Most of the paddling was aimed at the center of her ass cheeks, but he
also strayed lower and higher to more tender flesh where the burn was vicious
instantly.
When Ella’s behind had turned the proper shade of red, and her cries
were at level of anguish he knew well in her, he abruptly halted. With the finish, the room became utterly silent, just the
sound of the two breathing heavily—Ella from her anguish, Clive from the
energy he’d just expended delivering the paddling.
As she lay impassively, the pain turned to warmth, invading her limbs,
her loins and her churning belly. The
air around her tickled the raw skin. She
might have giggled under different circumstances.
Not now certainly, she had a good deal to dread with this chastisement
only half over.
Gathering himself, Clive moved
away and picked up the bundle of birches, whisking the seven thin branches
though the thick cellar air with an awesome sizzle.
Another swish through the air, and Ella was certain that this next would
strike her ass, but again they hit the empty space around her without striking a
thing.
Now, ready to begin the heart of her atonement, Clive stepped to her ass
once more, noting that the lustrous crimson on her cheeks was beginning to wane.
“I didn’t get a chance to soak these in brine,” he said, “that
would have been most suitable for the occasion, but perhaps this hastily made
concoction will do as well.” That
said, Ella felt a sudden sting on her bare behind.
Clive had sprayed some homemade brew about her bottom and the instant the
potion hit, she jerked feeling a vile sting.
Though he’d not broken the skin, the roughed up places were singed with
a biting sensation, one that only promised to become more agonizing once he
began with the birches.
“Clive …” she uttered
quietly, a gasp, a plea, a trace of hope in her voice.
But Clive was beyond that.

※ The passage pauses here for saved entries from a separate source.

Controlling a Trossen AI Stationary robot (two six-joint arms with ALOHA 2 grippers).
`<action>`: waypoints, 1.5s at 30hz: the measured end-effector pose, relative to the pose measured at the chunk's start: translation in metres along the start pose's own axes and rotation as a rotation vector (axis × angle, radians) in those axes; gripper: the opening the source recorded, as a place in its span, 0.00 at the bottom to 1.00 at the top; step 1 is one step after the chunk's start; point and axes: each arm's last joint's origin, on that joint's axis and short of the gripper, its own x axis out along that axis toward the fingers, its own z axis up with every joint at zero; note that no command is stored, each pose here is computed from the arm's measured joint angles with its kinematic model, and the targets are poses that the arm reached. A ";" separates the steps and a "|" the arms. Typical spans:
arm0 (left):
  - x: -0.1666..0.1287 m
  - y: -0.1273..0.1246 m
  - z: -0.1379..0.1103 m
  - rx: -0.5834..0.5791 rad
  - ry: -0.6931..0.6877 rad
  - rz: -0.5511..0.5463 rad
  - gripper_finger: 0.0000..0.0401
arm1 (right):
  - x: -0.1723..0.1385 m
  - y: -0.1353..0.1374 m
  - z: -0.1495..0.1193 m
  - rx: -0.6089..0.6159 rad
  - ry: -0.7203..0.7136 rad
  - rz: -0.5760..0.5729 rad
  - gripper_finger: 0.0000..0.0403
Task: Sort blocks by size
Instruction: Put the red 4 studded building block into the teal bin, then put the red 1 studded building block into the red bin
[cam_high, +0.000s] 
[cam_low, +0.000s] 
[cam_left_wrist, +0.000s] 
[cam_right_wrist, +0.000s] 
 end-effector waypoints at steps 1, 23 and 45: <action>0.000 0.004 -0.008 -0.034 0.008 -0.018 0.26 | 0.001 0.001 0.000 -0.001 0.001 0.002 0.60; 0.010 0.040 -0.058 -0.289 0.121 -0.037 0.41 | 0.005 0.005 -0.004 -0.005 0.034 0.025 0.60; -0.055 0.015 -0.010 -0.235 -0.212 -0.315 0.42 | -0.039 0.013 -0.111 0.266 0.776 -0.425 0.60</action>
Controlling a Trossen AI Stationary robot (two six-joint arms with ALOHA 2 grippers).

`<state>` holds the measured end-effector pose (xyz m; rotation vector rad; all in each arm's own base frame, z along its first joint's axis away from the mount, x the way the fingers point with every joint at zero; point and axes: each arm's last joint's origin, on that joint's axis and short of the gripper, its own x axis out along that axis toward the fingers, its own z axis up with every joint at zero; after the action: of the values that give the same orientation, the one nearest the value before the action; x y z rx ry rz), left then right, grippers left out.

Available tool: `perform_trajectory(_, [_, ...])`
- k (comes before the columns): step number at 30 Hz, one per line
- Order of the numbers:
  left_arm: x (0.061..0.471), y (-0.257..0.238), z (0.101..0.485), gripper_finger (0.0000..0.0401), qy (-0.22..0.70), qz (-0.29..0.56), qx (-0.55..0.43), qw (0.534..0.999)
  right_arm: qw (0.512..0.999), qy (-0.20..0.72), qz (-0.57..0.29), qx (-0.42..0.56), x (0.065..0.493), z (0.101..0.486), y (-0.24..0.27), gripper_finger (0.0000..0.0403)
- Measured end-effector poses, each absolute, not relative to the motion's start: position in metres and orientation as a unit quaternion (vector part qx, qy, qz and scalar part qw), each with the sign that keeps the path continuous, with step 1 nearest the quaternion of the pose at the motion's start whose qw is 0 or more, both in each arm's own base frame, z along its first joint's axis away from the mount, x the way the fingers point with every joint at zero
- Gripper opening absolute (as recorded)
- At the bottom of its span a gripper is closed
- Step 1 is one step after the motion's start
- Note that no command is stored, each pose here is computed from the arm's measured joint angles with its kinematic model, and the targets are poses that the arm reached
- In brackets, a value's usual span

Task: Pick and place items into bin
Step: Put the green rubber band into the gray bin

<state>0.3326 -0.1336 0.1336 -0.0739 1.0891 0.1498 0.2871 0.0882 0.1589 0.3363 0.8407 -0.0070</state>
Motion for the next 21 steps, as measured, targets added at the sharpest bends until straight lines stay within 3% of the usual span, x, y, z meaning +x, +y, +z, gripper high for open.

What
he heard from her in woe did not move him. Rearing back, his powerful arm came
downward toward her naked derriere and delivered the first of many incisive
strikes.
“Ahhhhhhh…” her
voice was quiet, but the sentiment fused with terror and pain.
Another and another, the strikes landed in a vehement succession, and did
not stop until the burn on her buttocks was far greater than it had been before
and there were tiny lines where the thin branches made welts.
“Gawwwwww! Pleeessssse!”
she wailed.
He struck another and the air
was hot with sound. Another and she
was begging him to stop.
“Nooooooo, please!”
He struck again and again, a
dozen times over, her ass laced with lines, dozens appearing, at first distinct
and then becoming one enormous rash of red welts.
When he had enough of her ass, he moved lower to the tops of her thighs
and repeated the angry treatment until she screamed for him to stop.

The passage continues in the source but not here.